🤖 AI Summary
This work addresses the absence of a unified reference architecture in existing reinforcement learning frameworks, which leads to structural inconsistencies and hinders comparability and integration. By applying grounded theory, the study systematically analyzes 18 mainstream reinforcement learning frameworks to identify common components and their interaction patterns, thereby constructing the first comprehensive reference architecture for reinforcement learning. This architecture not only enables the reconstruction of typical design patterns and facilitates analysis of framework evolution trends but also establishes a standardized foundation for the future design, evaluation, and optimization of reinforcement learning frameworks, offering reusable guidance for researchers and practitioners alike.
📝 Abstract
The surge in reinforcement learning (RL) applications gave rise to diverse supporting technology, such as RL frameworks.
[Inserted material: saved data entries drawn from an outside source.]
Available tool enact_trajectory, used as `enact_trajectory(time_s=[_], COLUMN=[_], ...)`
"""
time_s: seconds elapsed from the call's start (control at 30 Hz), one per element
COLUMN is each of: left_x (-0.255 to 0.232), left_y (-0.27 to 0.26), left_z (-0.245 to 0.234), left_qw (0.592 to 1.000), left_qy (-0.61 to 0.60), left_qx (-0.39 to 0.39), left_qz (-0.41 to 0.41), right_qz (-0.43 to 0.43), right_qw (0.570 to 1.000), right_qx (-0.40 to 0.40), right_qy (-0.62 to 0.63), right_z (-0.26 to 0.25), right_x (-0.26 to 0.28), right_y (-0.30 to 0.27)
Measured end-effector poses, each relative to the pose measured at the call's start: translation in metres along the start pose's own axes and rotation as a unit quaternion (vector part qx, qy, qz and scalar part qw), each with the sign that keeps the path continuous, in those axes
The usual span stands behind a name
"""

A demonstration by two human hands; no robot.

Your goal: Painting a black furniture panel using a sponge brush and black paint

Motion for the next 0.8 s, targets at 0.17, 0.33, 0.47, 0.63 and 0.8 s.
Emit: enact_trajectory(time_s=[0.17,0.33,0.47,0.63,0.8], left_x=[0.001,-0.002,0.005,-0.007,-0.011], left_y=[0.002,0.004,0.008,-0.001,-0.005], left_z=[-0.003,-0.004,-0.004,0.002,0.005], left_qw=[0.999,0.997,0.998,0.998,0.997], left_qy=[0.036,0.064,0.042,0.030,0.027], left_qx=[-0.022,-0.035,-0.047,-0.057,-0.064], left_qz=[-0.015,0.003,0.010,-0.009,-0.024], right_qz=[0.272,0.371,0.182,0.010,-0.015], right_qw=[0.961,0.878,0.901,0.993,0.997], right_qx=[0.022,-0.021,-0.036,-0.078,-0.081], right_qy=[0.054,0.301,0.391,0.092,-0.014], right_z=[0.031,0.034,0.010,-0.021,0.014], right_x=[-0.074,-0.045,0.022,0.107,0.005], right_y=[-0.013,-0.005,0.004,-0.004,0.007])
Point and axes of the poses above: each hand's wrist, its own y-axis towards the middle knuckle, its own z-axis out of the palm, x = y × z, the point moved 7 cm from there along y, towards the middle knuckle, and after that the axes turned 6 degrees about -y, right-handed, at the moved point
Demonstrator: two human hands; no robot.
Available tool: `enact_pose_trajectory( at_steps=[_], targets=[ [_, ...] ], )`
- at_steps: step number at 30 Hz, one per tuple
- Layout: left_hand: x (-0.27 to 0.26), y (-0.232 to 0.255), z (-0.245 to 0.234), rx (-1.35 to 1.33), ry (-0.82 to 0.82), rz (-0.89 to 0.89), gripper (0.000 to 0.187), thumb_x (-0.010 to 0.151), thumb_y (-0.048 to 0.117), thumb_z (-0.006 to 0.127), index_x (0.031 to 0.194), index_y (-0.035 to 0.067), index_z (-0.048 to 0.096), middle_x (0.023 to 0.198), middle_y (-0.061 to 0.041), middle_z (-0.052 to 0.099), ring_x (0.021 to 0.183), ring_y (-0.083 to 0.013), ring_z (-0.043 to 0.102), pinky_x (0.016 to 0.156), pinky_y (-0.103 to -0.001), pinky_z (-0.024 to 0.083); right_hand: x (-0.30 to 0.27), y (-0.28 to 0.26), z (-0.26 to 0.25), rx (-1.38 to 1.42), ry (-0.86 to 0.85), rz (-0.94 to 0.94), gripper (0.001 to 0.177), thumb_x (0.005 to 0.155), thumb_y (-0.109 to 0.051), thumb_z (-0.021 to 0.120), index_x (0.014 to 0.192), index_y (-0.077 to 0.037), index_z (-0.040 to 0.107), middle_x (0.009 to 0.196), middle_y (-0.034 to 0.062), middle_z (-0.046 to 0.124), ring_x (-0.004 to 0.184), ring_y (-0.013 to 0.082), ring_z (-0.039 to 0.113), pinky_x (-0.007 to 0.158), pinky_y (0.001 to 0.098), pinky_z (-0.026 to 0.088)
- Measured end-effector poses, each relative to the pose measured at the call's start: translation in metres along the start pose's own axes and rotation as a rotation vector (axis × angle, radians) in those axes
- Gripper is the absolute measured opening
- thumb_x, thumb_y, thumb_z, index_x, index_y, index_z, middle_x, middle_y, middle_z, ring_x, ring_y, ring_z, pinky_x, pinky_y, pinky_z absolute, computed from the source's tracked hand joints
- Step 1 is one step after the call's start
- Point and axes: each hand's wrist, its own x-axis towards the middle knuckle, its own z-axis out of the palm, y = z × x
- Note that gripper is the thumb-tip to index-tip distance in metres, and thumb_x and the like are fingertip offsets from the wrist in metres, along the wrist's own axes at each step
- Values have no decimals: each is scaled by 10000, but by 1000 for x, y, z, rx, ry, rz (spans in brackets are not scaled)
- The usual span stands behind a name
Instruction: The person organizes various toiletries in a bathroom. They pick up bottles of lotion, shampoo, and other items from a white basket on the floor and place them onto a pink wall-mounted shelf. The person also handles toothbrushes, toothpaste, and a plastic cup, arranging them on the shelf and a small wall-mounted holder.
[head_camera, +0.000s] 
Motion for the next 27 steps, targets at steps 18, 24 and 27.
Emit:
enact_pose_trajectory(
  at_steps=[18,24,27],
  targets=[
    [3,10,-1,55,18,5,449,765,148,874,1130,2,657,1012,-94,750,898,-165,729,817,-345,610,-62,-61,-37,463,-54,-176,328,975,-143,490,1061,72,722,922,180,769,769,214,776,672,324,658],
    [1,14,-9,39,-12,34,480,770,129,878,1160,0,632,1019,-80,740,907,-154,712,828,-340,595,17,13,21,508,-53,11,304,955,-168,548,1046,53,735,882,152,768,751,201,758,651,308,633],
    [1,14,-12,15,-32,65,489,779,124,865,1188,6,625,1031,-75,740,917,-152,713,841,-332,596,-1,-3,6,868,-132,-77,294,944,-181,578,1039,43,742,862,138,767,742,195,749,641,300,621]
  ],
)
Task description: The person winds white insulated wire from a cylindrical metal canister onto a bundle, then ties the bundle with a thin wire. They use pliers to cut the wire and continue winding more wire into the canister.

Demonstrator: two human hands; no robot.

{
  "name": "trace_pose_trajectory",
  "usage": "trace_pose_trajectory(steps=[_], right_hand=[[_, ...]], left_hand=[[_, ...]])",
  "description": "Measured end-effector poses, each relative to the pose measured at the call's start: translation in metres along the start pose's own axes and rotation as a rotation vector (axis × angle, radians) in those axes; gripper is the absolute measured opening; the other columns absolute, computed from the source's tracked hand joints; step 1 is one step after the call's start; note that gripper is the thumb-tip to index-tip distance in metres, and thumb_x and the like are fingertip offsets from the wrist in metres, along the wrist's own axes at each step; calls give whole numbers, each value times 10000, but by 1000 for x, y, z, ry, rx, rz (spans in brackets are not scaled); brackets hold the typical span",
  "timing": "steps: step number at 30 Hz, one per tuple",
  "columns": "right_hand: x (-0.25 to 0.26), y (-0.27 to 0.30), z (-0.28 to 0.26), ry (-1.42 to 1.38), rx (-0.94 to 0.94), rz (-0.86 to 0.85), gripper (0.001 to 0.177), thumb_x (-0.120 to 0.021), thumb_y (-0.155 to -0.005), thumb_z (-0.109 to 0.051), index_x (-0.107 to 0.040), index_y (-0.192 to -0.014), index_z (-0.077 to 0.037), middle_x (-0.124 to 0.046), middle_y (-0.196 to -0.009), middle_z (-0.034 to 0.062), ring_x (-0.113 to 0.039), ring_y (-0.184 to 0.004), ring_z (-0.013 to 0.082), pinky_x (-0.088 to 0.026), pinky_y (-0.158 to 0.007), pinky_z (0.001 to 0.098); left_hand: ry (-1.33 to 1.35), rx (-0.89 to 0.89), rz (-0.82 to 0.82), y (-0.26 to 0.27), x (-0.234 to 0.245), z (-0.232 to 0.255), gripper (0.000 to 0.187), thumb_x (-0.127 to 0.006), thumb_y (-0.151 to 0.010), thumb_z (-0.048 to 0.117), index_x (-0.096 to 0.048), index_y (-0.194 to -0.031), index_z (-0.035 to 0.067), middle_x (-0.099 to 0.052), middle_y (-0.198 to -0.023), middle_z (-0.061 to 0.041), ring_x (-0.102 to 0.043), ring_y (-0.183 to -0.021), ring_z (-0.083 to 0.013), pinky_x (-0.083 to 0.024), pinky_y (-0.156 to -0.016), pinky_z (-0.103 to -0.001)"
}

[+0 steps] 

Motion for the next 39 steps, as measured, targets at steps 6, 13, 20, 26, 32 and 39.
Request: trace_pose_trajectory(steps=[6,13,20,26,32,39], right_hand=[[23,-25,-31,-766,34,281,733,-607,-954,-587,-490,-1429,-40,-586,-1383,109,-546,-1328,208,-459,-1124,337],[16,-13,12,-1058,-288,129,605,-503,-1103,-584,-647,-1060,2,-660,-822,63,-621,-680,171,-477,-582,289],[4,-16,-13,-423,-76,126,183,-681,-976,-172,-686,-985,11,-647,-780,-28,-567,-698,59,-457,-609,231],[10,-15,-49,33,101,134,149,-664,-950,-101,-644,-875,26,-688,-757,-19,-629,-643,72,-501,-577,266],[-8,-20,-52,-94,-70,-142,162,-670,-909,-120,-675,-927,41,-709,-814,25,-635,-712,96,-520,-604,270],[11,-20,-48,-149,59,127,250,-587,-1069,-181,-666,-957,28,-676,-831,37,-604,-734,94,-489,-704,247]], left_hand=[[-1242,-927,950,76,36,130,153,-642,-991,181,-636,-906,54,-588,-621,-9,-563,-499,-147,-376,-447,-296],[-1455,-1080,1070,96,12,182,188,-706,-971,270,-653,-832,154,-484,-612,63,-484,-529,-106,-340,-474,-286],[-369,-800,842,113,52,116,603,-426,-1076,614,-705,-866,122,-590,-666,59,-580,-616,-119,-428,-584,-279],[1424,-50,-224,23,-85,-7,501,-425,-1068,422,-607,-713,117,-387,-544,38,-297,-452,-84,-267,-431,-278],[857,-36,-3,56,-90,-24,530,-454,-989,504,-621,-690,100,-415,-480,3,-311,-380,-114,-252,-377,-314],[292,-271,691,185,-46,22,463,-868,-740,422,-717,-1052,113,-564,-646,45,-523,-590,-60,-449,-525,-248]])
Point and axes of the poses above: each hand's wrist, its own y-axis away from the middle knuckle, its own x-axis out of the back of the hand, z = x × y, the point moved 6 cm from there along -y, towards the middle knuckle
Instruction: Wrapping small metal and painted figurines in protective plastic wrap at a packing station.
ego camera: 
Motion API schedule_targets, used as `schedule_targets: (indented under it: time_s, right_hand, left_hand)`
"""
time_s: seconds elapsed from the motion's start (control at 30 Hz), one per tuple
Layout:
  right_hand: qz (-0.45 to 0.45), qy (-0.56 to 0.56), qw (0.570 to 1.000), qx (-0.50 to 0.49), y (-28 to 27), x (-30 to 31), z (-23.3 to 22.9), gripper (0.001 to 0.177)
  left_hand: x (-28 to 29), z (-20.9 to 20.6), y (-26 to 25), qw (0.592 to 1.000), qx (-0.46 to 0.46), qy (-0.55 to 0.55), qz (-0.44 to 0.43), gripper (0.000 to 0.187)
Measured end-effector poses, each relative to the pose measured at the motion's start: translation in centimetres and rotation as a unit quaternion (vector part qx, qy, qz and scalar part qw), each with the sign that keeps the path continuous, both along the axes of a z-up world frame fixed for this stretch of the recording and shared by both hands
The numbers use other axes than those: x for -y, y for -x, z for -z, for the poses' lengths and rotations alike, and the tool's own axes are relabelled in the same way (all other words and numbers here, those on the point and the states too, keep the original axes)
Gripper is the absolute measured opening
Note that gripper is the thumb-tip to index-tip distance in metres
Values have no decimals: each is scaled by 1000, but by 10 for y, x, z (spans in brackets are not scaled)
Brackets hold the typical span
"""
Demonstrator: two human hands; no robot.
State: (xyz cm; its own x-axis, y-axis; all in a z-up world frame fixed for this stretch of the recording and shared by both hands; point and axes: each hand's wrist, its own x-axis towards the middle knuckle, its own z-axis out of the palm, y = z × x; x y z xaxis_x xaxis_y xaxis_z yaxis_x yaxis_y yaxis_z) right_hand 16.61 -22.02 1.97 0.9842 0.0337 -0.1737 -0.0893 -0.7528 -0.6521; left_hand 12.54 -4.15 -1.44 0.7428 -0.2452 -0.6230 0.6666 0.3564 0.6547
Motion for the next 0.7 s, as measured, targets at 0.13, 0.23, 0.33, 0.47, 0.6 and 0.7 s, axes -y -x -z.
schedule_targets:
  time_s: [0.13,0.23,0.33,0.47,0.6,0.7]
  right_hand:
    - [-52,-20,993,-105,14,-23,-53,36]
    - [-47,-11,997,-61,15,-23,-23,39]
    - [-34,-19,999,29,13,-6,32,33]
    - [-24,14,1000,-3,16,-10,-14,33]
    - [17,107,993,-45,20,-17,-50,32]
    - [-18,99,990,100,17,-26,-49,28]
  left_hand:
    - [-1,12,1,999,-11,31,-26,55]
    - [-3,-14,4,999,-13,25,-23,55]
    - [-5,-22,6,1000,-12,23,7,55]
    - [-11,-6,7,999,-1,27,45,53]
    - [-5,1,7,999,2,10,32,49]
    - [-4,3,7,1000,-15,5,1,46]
However, the architectural patterns of these frameworks are inconsistent across implementations and there exists no reference architecture (RA) to form a common basis of comparison, evaluation, and integration. To address this gap, we propose an RA of RL frameworks. Through a grounded theory approach, we analyze 18 state-of-the-practice RL frameworks and, by that, we identify recurring architectural components and their relationships, and codify them in an RA. To demonstrate our RA, we reconstruct characteristic RL patterns. Finally, we identify architectural trends, e.g., commonly used components, and outline paths to improving RL frameworks.